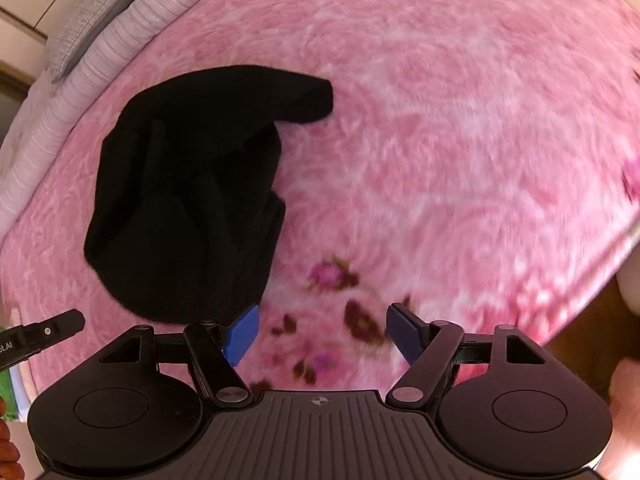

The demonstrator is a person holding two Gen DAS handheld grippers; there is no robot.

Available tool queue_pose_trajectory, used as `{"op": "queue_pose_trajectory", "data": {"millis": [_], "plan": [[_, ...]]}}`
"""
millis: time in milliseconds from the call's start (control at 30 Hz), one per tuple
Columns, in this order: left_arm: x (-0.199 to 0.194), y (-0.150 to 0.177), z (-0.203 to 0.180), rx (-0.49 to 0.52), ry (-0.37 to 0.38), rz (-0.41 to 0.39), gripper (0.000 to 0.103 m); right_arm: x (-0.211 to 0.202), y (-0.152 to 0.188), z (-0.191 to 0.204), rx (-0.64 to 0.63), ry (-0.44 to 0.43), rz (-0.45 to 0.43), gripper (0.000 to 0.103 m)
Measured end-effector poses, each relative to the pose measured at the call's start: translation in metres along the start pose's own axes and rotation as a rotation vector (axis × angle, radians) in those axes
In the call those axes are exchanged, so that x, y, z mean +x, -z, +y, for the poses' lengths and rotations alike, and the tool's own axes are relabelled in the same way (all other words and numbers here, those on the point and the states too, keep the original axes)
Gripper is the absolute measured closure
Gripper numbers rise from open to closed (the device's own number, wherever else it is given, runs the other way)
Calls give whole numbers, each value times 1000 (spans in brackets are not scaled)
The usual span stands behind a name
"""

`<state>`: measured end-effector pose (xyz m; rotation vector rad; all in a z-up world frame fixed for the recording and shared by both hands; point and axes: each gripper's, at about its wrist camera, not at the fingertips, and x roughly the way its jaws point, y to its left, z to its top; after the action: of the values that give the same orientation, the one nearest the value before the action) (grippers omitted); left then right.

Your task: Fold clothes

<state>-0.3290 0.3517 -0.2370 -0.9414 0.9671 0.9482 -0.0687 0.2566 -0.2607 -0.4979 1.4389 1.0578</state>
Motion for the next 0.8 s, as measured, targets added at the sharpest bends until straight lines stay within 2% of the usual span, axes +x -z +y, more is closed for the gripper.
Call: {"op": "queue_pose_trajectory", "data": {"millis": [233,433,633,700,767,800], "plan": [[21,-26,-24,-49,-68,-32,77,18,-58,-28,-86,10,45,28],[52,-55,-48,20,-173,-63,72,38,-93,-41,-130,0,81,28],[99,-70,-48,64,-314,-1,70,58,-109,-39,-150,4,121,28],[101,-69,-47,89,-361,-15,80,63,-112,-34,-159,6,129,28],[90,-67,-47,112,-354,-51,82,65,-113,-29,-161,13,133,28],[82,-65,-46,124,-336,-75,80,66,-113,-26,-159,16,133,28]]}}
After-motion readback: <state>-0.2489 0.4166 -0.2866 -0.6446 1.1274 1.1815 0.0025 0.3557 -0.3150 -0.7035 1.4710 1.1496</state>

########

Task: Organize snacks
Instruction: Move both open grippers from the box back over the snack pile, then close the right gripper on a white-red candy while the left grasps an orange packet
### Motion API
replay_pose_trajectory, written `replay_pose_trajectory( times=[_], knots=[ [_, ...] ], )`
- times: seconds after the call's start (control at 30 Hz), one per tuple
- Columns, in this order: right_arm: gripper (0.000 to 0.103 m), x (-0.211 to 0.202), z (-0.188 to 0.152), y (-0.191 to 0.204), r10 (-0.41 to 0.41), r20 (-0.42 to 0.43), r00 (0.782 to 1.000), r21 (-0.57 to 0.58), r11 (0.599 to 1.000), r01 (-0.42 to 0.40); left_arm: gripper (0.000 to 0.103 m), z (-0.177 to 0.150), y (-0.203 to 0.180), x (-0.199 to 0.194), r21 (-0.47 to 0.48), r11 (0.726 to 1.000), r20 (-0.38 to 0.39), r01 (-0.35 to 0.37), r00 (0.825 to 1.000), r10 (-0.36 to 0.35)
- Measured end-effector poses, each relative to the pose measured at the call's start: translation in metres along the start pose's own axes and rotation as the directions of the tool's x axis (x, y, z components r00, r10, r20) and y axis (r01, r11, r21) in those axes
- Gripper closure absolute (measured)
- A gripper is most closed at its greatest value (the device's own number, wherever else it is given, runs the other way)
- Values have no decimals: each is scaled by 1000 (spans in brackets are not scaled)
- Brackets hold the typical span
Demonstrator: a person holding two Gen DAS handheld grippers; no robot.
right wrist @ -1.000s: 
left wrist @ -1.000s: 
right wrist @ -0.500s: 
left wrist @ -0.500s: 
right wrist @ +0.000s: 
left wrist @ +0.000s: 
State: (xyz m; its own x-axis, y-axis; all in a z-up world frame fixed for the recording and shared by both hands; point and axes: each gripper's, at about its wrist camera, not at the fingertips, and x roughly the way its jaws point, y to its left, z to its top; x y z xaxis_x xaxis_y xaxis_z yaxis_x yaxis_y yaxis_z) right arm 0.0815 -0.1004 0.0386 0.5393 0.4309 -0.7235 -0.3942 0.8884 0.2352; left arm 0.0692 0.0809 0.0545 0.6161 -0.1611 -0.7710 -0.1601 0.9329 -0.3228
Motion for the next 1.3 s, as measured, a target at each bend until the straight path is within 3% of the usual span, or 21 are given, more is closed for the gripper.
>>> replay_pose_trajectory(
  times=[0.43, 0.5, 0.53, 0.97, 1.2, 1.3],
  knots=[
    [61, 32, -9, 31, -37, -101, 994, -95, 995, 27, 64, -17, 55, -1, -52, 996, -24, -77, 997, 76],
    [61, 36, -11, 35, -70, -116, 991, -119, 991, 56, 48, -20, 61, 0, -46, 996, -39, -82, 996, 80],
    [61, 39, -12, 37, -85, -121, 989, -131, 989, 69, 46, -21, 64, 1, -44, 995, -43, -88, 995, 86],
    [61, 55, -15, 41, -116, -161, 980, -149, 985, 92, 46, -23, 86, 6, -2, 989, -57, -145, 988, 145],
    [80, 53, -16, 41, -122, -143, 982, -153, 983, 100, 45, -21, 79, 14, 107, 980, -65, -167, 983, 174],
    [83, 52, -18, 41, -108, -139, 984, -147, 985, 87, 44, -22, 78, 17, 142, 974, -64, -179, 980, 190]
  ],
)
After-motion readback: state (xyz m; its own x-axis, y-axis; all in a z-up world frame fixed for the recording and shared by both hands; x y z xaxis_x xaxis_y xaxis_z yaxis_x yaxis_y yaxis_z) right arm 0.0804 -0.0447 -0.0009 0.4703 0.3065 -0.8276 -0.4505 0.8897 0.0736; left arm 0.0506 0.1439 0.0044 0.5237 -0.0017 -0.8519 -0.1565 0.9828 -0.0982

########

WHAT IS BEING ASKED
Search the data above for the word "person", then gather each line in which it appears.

RESPONSE FOR THIS EXERCISE
The demonstrator is a person holding two Gen DAS handheld grippers; there is no robot.
Demonstrator: a person holding two Gen DAS handheld grippers; no robot.

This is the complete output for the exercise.